What assessment data can reveal
Assessment data gives organizations a clearer view of whether someone truly has the ingredients of a forward-thinking leader. Rather than relying on someone’s reputation as “strategic” or “agile,” assessments can show how strongly they demonstrate future orientation, innovation, adaptability, and positive problem-solving.
That insight matters for several reasons. It can help identify people with genuine leadership potential before they are asked to lead through major change. It can also show where development should focus; for example, whether someone needs to become more effective at communicating vision, or more resilient when plans shift.

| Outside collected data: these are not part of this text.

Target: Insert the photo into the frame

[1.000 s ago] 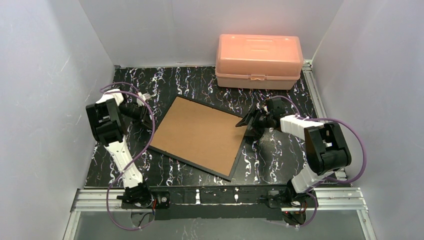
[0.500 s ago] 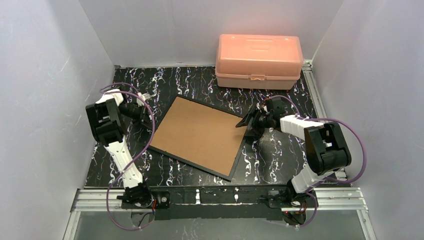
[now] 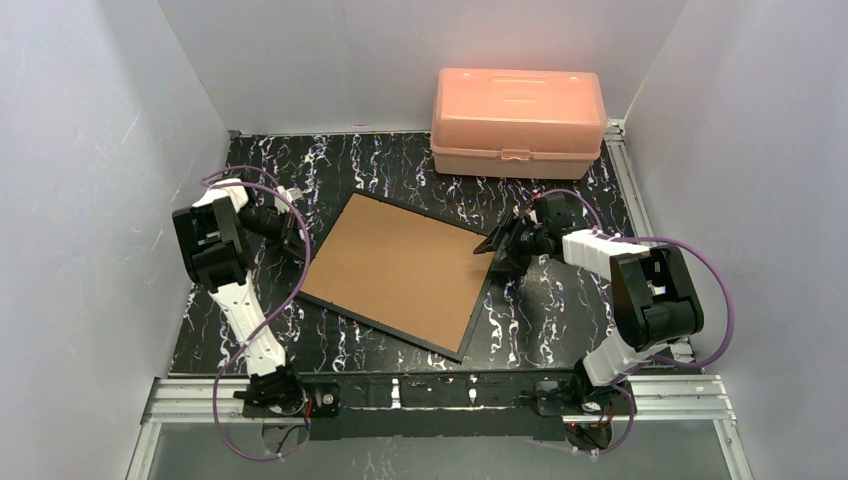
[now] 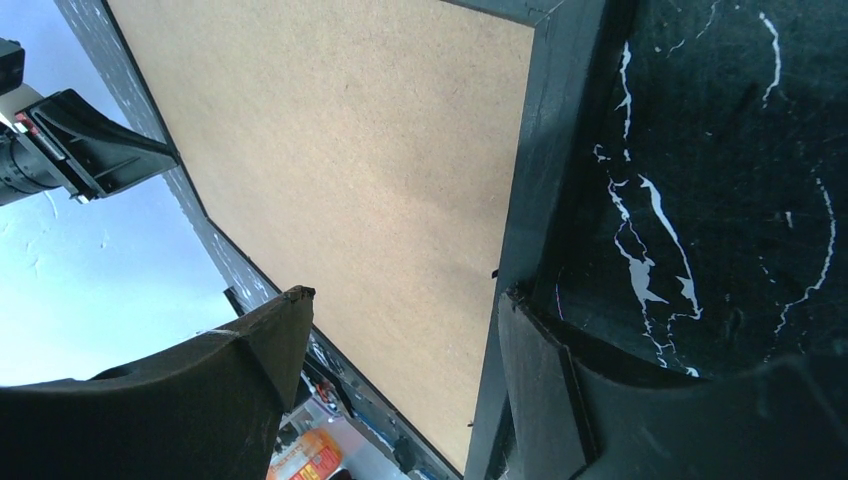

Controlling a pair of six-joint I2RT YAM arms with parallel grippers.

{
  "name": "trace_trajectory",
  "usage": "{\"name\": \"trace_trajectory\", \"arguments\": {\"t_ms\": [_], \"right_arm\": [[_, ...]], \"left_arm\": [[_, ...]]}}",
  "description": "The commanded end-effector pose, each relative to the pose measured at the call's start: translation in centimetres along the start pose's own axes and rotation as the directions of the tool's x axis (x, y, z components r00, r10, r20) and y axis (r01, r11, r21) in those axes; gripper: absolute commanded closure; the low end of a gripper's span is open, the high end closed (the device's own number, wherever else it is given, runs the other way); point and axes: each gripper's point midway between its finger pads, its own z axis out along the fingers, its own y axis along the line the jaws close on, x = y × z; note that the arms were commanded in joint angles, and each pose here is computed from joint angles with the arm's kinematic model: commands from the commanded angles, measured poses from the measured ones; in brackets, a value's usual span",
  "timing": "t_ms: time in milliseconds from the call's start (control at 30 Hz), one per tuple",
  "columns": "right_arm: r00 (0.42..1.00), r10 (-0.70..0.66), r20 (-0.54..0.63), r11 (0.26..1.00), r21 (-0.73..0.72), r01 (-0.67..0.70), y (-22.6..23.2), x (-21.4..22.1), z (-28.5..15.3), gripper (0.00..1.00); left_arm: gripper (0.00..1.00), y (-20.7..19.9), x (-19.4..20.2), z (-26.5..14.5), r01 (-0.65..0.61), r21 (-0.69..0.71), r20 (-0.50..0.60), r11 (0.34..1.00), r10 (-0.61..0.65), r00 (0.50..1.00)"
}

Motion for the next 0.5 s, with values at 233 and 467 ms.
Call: {"name": "trace_trajectory", "arguments": {"t_ms": [233,467], "right_arm": [[0.999,-0.009,0.031,1.0,0.015,0.009,-0.4,-0.7,0.0,0.23],[1.0,0.021,0.017,1.0,0.01,-0.021,-1.1,-0.1,1.0,0.24]], "left_arm": [[0.98,1.1,0.9,1.2,-0.054,-0.057,-0.072,0.997,0.05,0.996],[0.98,0.7,0.9,1.5,-0.067,-0.055,-0.082,0.996,0.063,0.995]]}}
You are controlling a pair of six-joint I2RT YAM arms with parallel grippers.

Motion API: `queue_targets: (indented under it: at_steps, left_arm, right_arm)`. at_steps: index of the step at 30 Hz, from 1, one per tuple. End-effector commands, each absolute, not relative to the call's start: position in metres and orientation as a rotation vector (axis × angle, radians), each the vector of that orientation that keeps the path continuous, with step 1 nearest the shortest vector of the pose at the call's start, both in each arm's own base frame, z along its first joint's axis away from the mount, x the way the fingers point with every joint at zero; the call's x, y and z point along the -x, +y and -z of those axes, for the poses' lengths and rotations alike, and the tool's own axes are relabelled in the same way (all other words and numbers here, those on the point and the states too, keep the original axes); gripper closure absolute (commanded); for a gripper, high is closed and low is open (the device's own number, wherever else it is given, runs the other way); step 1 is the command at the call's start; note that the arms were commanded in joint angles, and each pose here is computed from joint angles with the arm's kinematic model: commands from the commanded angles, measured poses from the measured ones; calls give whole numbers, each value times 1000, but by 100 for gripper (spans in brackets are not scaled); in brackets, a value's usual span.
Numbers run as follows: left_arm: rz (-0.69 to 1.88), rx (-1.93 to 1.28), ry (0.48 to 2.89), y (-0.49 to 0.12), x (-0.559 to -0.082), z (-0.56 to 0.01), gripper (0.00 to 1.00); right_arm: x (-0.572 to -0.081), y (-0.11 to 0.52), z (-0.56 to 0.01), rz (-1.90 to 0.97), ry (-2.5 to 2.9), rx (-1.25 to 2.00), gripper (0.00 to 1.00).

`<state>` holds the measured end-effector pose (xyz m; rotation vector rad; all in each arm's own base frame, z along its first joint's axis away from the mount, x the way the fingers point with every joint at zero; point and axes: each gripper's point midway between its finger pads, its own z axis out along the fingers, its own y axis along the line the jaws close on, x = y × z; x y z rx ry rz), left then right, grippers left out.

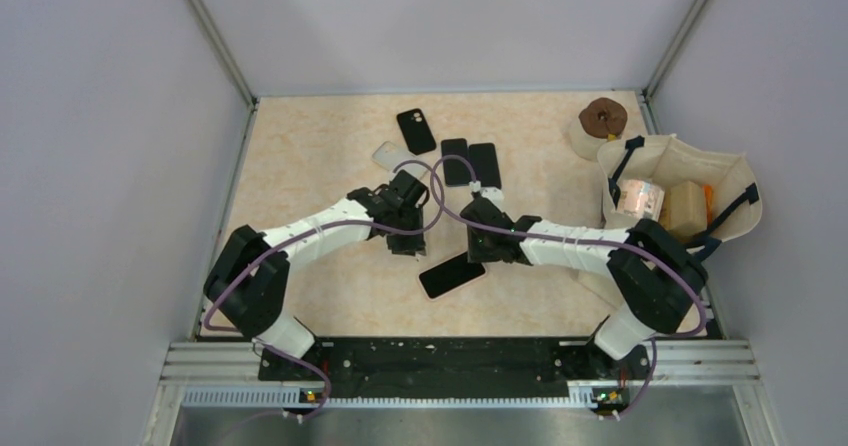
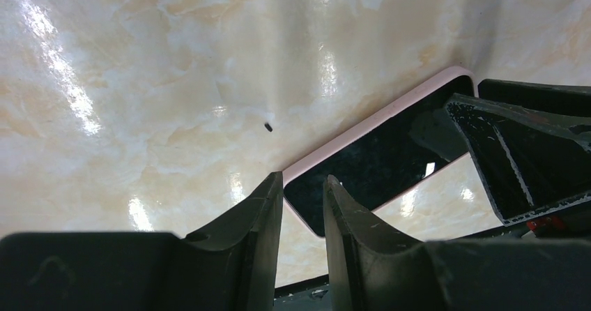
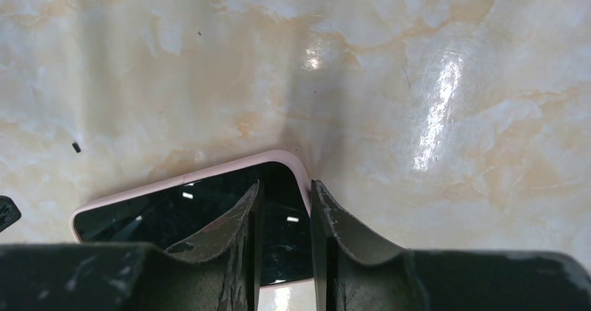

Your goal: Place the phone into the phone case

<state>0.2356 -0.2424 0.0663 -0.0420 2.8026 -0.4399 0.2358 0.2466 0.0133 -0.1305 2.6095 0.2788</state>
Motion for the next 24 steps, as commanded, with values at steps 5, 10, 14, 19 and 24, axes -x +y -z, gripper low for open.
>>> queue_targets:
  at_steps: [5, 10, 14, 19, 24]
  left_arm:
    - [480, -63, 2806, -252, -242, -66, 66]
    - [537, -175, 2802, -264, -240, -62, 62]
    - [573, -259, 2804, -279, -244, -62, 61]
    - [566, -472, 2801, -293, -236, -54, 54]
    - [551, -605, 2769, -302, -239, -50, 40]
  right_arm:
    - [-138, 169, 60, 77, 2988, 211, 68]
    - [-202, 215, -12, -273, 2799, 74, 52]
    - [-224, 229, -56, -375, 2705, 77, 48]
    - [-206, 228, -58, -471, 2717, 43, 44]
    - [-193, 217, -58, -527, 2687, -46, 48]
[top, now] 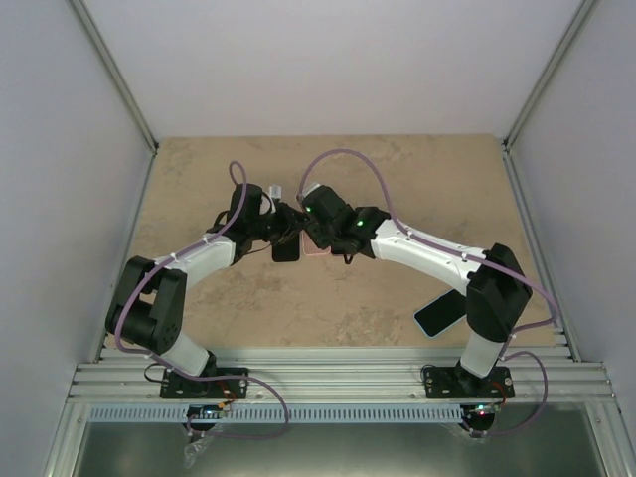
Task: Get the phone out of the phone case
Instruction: Remove the phone case from the phone.
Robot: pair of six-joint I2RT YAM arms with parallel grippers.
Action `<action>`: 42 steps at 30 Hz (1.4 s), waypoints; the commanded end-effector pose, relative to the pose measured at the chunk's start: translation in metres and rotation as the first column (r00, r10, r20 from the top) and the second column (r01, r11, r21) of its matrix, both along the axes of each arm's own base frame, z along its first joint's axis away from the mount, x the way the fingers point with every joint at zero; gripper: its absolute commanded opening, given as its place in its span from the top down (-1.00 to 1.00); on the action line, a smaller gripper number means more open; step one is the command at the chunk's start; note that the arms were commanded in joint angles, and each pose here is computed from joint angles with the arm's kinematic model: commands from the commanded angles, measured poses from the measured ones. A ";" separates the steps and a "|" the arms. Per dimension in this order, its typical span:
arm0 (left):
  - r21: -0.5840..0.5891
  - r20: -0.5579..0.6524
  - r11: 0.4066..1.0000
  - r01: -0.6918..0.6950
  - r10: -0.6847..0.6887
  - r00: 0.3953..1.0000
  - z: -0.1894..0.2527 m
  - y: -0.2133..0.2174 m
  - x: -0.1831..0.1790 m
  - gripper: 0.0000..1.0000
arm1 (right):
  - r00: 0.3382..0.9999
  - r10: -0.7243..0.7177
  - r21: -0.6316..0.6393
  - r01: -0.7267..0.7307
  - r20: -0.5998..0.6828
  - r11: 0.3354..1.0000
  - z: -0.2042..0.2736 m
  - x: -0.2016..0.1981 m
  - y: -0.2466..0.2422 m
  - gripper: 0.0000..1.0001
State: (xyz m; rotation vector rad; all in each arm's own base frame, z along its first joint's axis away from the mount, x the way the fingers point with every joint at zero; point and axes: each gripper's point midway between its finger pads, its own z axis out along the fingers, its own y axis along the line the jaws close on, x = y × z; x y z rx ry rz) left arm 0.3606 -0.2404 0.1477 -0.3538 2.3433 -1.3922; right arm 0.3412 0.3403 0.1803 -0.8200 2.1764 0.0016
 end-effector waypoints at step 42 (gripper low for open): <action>-0.126 0.085 0.992 0.013 -0.002 0.996 0.044 -0.005 0.000 1.00 | 0.988 -0.123 -0.112 0.132 0.090 0.985 -0.037 0.032 -0.029 0.20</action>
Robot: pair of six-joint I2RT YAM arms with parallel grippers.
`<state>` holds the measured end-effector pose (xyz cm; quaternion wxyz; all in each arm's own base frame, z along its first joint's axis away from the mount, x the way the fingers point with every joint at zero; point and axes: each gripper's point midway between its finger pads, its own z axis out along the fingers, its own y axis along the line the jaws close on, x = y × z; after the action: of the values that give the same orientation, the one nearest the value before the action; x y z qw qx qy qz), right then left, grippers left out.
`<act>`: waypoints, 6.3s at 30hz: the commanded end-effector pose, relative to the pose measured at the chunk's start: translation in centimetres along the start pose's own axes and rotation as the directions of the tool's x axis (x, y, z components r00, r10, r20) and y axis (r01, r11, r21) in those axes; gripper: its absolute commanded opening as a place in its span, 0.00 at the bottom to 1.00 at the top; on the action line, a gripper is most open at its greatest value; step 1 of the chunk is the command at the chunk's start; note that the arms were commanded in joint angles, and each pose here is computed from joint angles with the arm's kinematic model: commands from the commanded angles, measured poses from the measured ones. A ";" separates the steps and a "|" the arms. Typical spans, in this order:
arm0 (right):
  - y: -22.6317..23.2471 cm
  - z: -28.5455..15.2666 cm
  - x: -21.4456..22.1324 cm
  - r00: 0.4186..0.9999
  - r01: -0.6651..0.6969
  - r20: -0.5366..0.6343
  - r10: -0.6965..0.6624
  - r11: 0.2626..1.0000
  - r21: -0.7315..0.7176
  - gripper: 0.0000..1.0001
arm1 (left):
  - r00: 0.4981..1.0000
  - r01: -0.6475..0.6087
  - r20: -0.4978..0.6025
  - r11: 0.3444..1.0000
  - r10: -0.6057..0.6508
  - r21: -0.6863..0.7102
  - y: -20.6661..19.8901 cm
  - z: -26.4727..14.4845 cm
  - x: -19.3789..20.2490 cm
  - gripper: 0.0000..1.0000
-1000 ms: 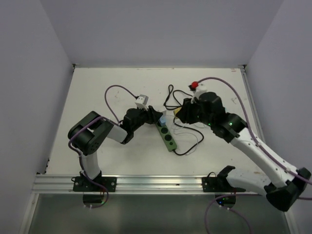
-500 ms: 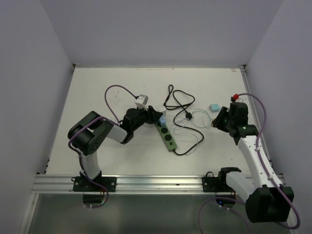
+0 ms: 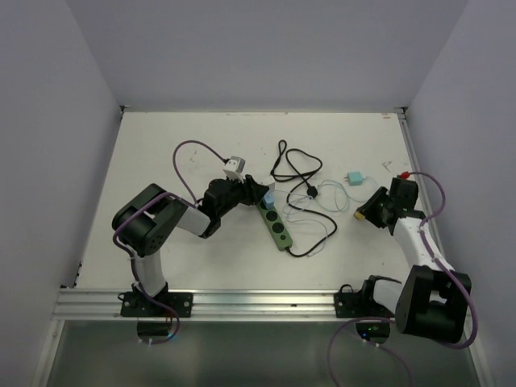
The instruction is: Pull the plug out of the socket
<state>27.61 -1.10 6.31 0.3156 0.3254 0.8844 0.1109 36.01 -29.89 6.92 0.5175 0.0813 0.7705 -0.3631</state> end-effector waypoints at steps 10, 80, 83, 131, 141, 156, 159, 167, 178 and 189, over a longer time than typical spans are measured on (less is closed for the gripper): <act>-1.1 1.5 -0.4 0.996 -0.090 -0.008 0.090 0.996 -0.007 0.36 | 0.945 -0.007 -0.322 0.985 -0.049 -0.171 4.9 -3.4 9.8 0.49; 28.9 -11.0 3.6 0.661 0.746 0.395 -0.637 0.614 -0.258 0.77 | 0.964 -0.172 -0.231 0.970 0.129 -0.173 4.0 -3.1 2.1 0.68; 30.0 -8.9 4.6 0.655 0.754 0.348 -0.671 0.609 -0.246 0.79 | 0.973 -0.158 -0.193 0.974 0.125 -0.164 3.6 -3.2 1.4 0.69; 30.0 3.7 12.9 0.587 0.763 0.018 -0.809 0.546 -0.347 0.65 | 0.989 0.120 -0.073 0.984 -0.131 -0.132 3.1 -2.4 2.6 0.77; 30.2 3.5 12.6 0.632 0.707 -0.014 -0.775 0.584 -0.398 0.36 | 0.985 0.097 -0.116 0.968 -0.126 -0.231 5.0 -3.2 4.1 0.71; 30.0 3.0 11.1 0.678 0.658 -0.034 -0.734 0.626 -0.419 0.15 | 0.962 0.097 -0.220 0.952 -0.165 -0.290 6.4 -3.0 7.3 0.62; 29.8 3.2 10.3 0.702 0.630 -0.047 -0.711 0.650 -0.425 0.12 | 0.955 0.092 -0.243 0.948 -0.171 -0.304 6.7 -3.6 8.1 0.59; 29.6 3.0 8.9 0.739 0.589 -0.054 -0.671 0.684 -0.430 0.07 | 0.935 0.090 -0.302 0.946 -0.188 -0.311 7.1 -3.8 9.9 0.45; 28.7 2.5 7.3 0.734 0.626 -0.025 -0.679 0.690 -0.365 0.03 | 0.921 0.078 -0.339 0.942 -0.193 -0.326 7.6 -3.7 11.1 0.25; 29.1 2.2 10.8 0.566 0.812 0.010 -0.824 0.555 -0.181 0.01 | 0.910 0.062 -0.363 0.933 -0.199 -0.355 8.4 -3.5 12.1 0.22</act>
<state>37.90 27.13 8.48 0.2995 -0.1154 0.9433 0.0843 36.31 -29.28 2.92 0.4417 0.0147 0.8210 -0.3614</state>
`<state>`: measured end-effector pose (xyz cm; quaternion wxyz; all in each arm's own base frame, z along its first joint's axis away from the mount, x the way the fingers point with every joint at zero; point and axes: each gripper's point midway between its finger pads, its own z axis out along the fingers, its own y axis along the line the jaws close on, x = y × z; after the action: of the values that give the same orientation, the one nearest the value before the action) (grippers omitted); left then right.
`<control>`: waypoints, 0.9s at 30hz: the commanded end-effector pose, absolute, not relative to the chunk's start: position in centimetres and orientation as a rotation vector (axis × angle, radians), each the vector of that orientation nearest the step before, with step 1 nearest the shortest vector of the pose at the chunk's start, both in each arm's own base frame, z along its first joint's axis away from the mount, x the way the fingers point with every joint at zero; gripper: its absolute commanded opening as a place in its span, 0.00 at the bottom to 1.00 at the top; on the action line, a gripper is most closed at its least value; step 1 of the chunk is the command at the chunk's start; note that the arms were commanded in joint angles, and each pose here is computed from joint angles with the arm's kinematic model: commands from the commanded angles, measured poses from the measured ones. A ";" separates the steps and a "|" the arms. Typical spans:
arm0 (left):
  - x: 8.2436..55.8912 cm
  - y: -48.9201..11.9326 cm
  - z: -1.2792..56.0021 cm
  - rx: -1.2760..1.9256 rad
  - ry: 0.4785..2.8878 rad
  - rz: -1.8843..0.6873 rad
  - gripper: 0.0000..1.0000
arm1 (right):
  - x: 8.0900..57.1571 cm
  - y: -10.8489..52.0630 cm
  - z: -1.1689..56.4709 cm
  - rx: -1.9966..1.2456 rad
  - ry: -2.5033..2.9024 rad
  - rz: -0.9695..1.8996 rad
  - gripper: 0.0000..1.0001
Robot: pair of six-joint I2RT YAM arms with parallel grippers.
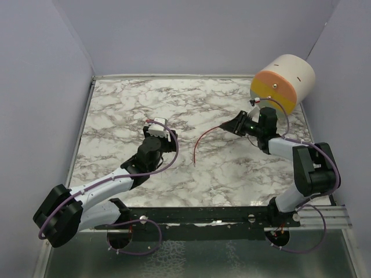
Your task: Unlock with the key
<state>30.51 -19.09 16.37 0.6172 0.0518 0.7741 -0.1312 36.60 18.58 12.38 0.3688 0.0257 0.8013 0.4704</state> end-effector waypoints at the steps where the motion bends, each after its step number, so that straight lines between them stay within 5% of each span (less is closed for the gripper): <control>1: 30.2 -20.0 16.7 0.113 1.787 -0.375 0.73 | 38.6 19.6 12.9 0.114 1.967 1.199 0.01; 21: 29.2 -22.1 16.3 0.169 1.813 -0.505 0.75 | 43.8 27.1 8.3 0.177 2.060 1.180 0.01; 27: 29.3 -22.1 16.4 0.178 1.808 -0.497 0.75 | 44.4 28.4 6.9 0.163 2.108 1.177 0.14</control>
<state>29.21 -21.54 15.72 0.5847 0.0739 0.7828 -0.1997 43.73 27.92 7.92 0.3558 0.0579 0.8068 0.4681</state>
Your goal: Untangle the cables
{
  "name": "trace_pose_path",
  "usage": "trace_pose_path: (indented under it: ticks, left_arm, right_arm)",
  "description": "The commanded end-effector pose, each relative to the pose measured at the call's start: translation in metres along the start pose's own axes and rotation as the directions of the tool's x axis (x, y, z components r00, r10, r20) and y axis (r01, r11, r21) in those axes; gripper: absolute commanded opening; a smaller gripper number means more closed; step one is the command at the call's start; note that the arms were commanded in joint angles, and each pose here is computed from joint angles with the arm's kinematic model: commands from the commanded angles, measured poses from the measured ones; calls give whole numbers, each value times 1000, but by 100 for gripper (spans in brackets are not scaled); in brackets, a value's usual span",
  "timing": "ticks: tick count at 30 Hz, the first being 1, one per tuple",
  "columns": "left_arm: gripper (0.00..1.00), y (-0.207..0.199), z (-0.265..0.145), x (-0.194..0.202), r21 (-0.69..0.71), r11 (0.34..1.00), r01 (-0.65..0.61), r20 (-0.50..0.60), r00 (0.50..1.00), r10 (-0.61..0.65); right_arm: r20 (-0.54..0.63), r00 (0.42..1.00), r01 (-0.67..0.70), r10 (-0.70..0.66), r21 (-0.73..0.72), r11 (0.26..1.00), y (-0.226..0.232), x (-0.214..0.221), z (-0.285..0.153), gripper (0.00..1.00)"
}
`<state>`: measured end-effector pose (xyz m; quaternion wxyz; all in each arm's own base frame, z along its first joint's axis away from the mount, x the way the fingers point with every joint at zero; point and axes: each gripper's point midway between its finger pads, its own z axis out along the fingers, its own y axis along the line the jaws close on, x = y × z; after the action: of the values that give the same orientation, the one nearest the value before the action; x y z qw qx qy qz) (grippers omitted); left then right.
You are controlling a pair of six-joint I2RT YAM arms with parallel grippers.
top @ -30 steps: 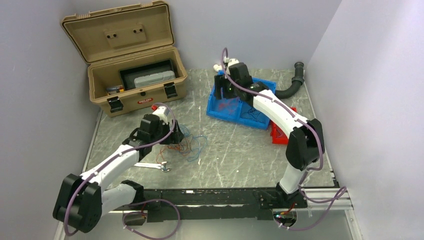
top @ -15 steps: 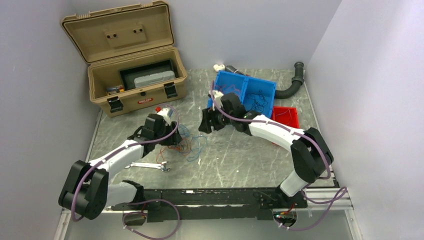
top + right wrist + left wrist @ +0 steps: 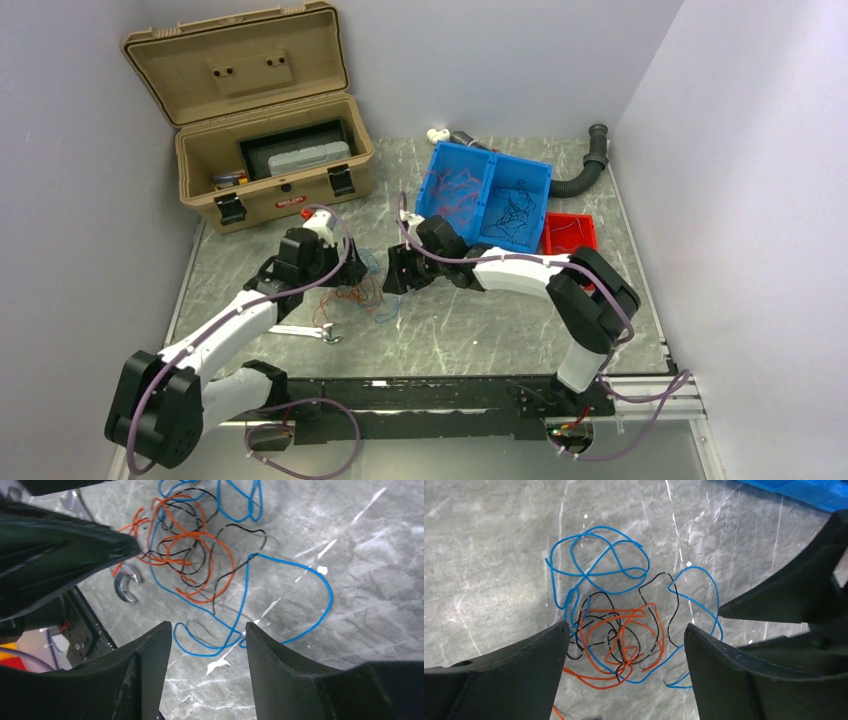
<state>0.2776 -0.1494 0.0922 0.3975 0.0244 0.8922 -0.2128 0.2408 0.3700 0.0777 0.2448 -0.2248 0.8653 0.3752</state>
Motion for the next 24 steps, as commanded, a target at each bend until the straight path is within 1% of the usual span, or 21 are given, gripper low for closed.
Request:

For HR, this kind of insight is valuable because it moves the conversation from general leadership potential to specific, evidence-based skills development.
Developing forward thinkers to provide a leadership edge
Development often starts with widening the role of innovation. Instead of being the only source of ideas, effective AI-ready leaders create space for others to experiment, challenge existing methods, and learn from what does and does not work. They also become stronger when they can turn disruptions into learning stories that help others to respond better next time.
Organizations can strengthen innovation by giving leaders opportunities to lead change and test new approaches, building confidence in thinking differently with small experiments before moving to larger-scale transformation projects.
Developing the ability to embrace challenges and adapt requires practice in real pressure moments. Leaders benefit from support that helps them pause, think, and respond with clarity rather than reacting defensively. Reflection after change is especially powerful, because it helps leaders turn difficult experiences into reusable insight.
With the right data, and development, organizations can empower leaders to utilize AI at work, looking ahead, innovating with purpose, and staying composed when the unexpected happens. This makes forward thinking a critical future capability.